Over the years, I’ve had the opportunity to work on hundreds of legal matters. From my perch as a jury and trial strategy consultant, I’ve seen great lawyering and not-so-great lawyering, and I’ve seen legal teams that operate efficiently and teams that operated wastefully.
My client and friend Charlie Armstrong, vice president and assistant general counsel at Flowserve Corp., can say the same.
So the two of us put our heads together to compile our best advice to in-house counsel for controlling costs in complex litigation. The resulting article, Getting a Bigger Bang for Your Litigation Buck, was published in the August 1 issue of Texas Lawyer.

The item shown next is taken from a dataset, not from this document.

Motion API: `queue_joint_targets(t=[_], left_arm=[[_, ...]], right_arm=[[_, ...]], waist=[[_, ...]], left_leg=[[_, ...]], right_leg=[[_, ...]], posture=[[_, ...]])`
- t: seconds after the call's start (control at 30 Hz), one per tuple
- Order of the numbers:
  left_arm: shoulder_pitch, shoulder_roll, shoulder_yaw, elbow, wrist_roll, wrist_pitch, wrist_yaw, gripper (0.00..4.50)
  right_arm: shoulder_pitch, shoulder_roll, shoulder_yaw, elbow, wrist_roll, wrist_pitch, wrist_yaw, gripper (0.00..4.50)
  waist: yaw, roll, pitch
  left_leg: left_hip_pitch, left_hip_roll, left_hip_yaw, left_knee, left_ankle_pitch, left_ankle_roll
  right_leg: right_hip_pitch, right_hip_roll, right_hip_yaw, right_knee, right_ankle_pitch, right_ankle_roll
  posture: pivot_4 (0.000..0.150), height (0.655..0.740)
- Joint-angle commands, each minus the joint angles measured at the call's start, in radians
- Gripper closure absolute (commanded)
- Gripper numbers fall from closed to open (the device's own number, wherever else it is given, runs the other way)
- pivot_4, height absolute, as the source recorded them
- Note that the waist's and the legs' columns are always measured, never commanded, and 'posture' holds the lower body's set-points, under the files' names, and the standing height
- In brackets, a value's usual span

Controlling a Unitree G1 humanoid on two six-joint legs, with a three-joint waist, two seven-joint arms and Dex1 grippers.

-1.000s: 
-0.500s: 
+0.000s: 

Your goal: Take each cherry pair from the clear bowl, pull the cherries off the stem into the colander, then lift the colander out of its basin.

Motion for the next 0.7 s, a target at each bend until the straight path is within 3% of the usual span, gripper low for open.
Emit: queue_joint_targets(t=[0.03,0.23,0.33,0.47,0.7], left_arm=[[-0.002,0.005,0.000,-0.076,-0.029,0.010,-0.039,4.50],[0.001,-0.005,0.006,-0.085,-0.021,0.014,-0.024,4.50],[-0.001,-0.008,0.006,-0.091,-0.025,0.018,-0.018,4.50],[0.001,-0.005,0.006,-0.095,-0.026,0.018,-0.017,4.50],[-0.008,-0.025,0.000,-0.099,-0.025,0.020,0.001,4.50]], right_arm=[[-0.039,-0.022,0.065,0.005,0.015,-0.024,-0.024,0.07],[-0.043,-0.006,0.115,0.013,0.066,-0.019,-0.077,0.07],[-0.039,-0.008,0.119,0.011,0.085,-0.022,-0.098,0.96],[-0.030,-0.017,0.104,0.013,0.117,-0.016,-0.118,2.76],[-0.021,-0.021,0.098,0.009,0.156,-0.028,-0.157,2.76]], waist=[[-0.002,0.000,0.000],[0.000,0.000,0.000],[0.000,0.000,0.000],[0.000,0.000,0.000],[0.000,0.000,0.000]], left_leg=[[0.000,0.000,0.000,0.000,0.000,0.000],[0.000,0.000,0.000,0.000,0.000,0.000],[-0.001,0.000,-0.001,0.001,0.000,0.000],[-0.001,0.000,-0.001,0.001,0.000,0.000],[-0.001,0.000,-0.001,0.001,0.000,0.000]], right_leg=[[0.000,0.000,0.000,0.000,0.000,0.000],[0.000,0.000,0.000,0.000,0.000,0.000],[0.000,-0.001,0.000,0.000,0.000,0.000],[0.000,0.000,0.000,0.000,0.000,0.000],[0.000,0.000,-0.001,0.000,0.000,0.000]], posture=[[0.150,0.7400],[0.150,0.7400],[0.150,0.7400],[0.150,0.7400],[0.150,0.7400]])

Although the article is written for in-house counsel, outside counsel can benefit from it just as well. Here are some of the highlights:
- Work together on the budget. Discussing billing expectations, likely scope of discovery, the need for experts, expected motion practice and potential trigger points can all help maximize efficiencies and minimize unwanted surprises.
- Communicate early and often. Clearly convey expectations, desired outcomes and any hot-button issues.
- Stay involved. In-house counsel should actively participate throughout the litigation process. Don’t micromanage, but do be an integral part of the team.
- Work backwards. At the beginning of litigation, ask what will be on the jury charge. What testimony or evidence will be needed to prove the elements? Focusing on the charge early in the case is one of the best ways to keep discovery efforts focused on the important issues while minimizing expense for interesting but ultimately low-value issues.
- Invest early to save later. Investing the time and money to brainstorm potential themes with a jury consultant and or conducting focus group or other mock juror exercises early in discovery can pay big dividends in the long run and can end up saving money on the back end.